> [What you should do]:
Give the data again in full, without pictures.

> [Dataset excerpt]:

◇ ◇ ◇ ◇ ◇

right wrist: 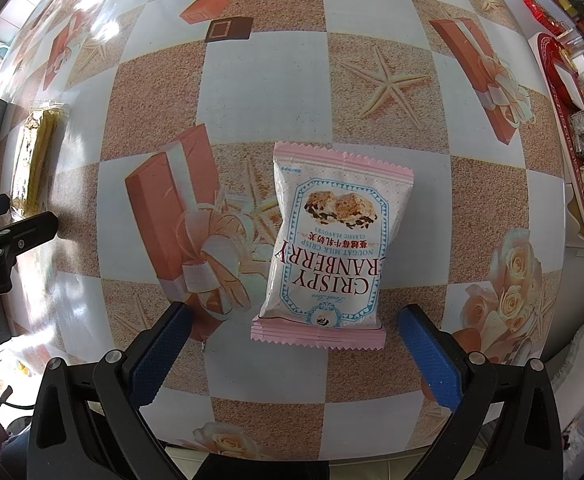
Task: Organize snacks
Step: 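Grasp the yellow rice cracker with the left tool while the right tool grasps the Crispy Cranberry pack, then carry the rice cracker and cranberry pack to the white tray and release both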
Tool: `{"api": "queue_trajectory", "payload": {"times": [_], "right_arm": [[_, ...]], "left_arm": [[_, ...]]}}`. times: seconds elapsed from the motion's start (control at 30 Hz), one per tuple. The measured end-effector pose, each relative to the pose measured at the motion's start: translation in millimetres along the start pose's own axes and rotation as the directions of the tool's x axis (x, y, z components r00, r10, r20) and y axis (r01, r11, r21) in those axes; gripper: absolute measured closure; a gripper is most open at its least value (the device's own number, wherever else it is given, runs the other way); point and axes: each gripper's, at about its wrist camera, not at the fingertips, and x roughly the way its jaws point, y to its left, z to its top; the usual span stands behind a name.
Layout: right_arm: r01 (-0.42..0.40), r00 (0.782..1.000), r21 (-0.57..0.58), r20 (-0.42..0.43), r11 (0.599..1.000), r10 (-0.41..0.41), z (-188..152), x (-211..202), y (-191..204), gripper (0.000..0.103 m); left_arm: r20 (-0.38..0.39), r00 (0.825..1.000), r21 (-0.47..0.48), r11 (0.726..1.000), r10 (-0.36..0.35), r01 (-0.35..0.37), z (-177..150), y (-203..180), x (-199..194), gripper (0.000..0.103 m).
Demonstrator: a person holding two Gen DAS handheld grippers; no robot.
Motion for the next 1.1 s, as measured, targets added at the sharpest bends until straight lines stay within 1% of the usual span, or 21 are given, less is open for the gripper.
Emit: {"api": "queue_trajectory", "payload": {"times": [0.3, 0.43, 0.5, 0.57, 0.63, 0.67, 0.7, 0.73, 0.77, 0.8, 0.83, 0.87, 0.9, 1.0, 1.1], "right_arm": [[-0.002, 1.000, 0.000, -0.001, 1.000, 0.002, -2, 0, 0, 0.000], [-0.002, 1.000, -0.003, -0.001, 1.000, 0.002, -2, 0, 0, 0.000], [-0.002, 1.000, -0.018, -0.018, 1.000, 0.001, 1, 0, 0, 0.000], [-0.003, 0.999, -0.021, -0.040, 1.000, 0.002, 9, 1, 0, 0.000], [-0.007, 0.998, 0.001, -0.064, 1.000, 0.007, 19, 2, -2, 0.000], [-0.010, 0.997, 0.015, -0.076, 1.000, 0.011, 24, 2, -4, 0.000], [-0.011, 0.996, 0.021, -0.084, 1.000, 0.013, 27, 2, -4, 0.000], [-0.009, 0.995, 0.022, -0.095, 1.000, 0.011, 31, 2, -5, 0.002], [-0.007, 0.995, 0.013, -0.098, 1.000, 0.008, 34, 0, -4, 0.005], [-0.005, 0.996, 0.005, -0.093, 1.000, 0.006, 35, -3, -3, 0.014], [-0.004, 0.996, -0.004, -0.087, 1.000, 0.004, 37, -6, -3, 0.020], [-0.004, 0.997, -0.012, -0.082, 1.000, 0.003, 38, -10, -3, 0.037], [-0.004, 0.997, -0.020, -0.074, 1.000, 0.002, 40, -15, -3, 0.052], [-0.087, 0.992, 0.022, -0.087, 0.996, 0.089, 47, -18, -12, 0.052], [-0.145, 0.986, 0.098, -0.069, 0.985, 0.152, 52, -24, -25, 0.052]], "left_arm": [[0.021, 1.000, 0.002, 1.000, 0.000, 0.000, -2, 1, -2, 0.000], [0.056, 0.998, 0.005, 1.000, -0.001, 0.001, -7, 1, -5, 0.000], [0.067, 0.998, 0.000, 1.000, -0.001, 0.001, -9, 2, -6, 0.000], [0.058, 0.998, 0.004, 1.000, 0.001, -0.001, -7, 1, -6, 0.000], [0.035, 0.999, 0.018, 1.000, 0.001, -0.002, -4, -1, -6, 0.000], [0.027, 1.000, 0.028, 1.000, 0.000, -0.001, -3, -3, -7, 0.003], [0.029, 1.000, 0.048, 0.999, 0.002, -0.003, -3, -7, -9, 0.008], [0.033, 0.999, 0.067, 0.998, 0.002, -0.004, -3, -11, -11, 0.012], [0.038, 0.999, 0.090, 0.996, 0.001, -0.005, -4, -16, -14, 0.021], [0.046, 0.999, 0.107, 0.994, -0.001, -0.004, -4, -19, -17, 0.032], [0.052, 0.999, 0.120, 0.993, -0.002, -0.004, -5, -22, -20, 0.038], [0.060, 0.998, 0.126, 0.992, -0.004, -0.004, -5, -23, -23, 0.054], [0.060, 0.998, 0.130, 0.991, -0.021, 0.013, -5, -22, -25, 0.055], [0.044, 0.995, 0.093, 0.992, -0.090, 0.086, -5, -12, -28, 0.055], [0.061, 0.993, 0.078, 0.992, -0.100, 0.095, -9, -2, -37, 0.055]]}}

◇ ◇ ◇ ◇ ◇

> [Expected answer]:
right wrist: 
Task: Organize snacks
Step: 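Grasp the yellow rice cracker with the left tool while the right tool grasps the Crispy Cranberry pack, then carry the rice cracker and cranberry pack to the white tray and release both
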Tool: `{"api": "queue_trajectory", "payload": {"times": [_], "right_arm": [[_, ...]], "left_arm": [[_, ...]]}}`. times: seconds elapsed from the motion's start (control at 30 Hz), one per tuple. The measured end-effector pose, each relative to the pose measured at the motion's start: translation in millimetres along the start pose's own axes and rotation as the directions of the tool's x axis (x, y, z components r00, r10, r20) and y axis (r01, r11, r21) in those axes; gripper: absolute measured closure; a gripper is most open at its least value (the device's own number, wherever else it is given, runs the other way); point and axes: each gripper's, at about its wrist camera, not at the fingertips, and x roughly the way its jaws point, y to its left, z to its top; the usual span stands behind a name.
Layout: right_arm: r01 (-0.42..0.40), r00 (0.782..1.000), r21 (-0.57..0.58), r20 (-0.42..0.43), r11 (0.599..1.000), r10 (-0.41..0.41), z (-188..152), x (-211..202), y (-191..204), gripper (0.000..0.103 m); left_arm: r20 (-0.38..0.39), r00 (0.825..1.000), r21 (-0.47..0.48), r11 (0.726..1.000), r10 (-0.36..0.35), r01 (-0.35..0.37), z (-177..150), y (-203..180), x (-199..194), gripper (0.000..0.103 m).
Demonstrator: a person holding two Gen DAS handheld grippers; no robot.
Motion for the next 1.1 s, as measured, targets added at the sharpest bends until straight lines stay within 1% of the usual span, or 21 are given, less is open for the gripper.
Emit: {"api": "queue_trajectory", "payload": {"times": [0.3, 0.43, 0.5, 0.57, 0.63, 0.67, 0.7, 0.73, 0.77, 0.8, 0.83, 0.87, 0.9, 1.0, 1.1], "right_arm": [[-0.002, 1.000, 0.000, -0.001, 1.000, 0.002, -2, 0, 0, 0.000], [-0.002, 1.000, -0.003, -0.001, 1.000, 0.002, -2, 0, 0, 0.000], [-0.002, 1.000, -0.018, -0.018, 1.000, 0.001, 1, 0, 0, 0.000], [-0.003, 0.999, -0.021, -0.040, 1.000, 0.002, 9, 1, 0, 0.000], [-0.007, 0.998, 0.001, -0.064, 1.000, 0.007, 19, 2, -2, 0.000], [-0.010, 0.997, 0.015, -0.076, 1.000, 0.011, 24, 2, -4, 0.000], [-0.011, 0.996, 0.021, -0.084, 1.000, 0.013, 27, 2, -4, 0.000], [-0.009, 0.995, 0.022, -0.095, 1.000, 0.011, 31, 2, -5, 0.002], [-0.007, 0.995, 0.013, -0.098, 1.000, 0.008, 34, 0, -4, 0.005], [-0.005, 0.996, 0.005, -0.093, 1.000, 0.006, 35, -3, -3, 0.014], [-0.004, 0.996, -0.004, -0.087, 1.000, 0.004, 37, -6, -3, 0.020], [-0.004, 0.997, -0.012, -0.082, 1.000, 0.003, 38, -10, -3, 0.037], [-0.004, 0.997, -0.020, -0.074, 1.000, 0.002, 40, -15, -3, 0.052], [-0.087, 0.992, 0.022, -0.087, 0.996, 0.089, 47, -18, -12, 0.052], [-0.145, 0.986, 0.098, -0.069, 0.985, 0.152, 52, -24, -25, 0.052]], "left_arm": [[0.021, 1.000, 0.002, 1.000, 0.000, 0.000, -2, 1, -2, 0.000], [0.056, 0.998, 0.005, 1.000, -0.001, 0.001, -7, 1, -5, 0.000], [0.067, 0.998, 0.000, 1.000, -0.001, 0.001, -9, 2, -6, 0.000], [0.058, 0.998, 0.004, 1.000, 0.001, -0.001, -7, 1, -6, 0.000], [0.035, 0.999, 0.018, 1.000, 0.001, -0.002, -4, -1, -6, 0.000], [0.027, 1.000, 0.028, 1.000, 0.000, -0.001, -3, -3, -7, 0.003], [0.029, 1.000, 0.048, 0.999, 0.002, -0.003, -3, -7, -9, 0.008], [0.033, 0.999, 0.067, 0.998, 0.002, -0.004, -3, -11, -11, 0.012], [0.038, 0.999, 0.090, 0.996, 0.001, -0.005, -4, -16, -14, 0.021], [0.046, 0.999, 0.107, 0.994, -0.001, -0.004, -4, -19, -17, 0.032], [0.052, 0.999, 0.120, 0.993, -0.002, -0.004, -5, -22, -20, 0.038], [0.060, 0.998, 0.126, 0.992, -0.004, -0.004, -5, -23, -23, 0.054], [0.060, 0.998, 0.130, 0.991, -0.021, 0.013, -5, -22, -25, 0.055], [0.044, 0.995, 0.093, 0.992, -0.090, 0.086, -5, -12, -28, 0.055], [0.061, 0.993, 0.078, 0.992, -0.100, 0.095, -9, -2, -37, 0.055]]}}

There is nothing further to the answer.